## What this task involves:
Repeat the records exactly. Every line must match.

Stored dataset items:

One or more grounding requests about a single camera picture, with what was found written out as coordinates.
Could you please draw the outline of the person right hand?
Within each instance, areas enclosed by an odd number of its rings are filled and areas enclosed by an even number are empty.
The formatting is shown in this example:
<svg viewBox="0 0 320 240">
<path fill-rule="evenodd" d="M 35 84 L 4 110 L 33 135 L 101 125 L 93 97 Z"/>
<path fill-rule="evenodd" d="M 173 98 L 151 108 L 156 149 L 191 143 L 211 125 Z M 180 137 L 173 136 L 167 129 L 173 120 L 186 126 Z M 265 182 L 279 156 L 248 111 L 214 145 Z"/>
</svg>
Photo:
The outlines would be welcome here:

## The completed task:
One or more grounding requests about a single camera picture, with what was found written out as coordinates.
Could you please draw the outline of the person right hand?
Within each instance, areas enclosed by an odd number of its rings are filled and areas enclosed by an even number are empty.
The formatting is shown in this example:
<svg viewBox="0 0 320 240">
<path fill-rule="evenodd" d="M 35 84 L 4 110 L 33 135 L 101 125 L 93 97 Z"/>
<path fill-rule="evenodd" d="M 173 98 L 151 108 L 156 149 L 191 143 L 211 125 Z M 180 137 L 173 136 L 167 129 L 173 120 L 186 126 Z M 265 182 L 279 156 L 248 111 L 214 145 Z"/>
</svg>
Photo:
The outlines would be welcome here:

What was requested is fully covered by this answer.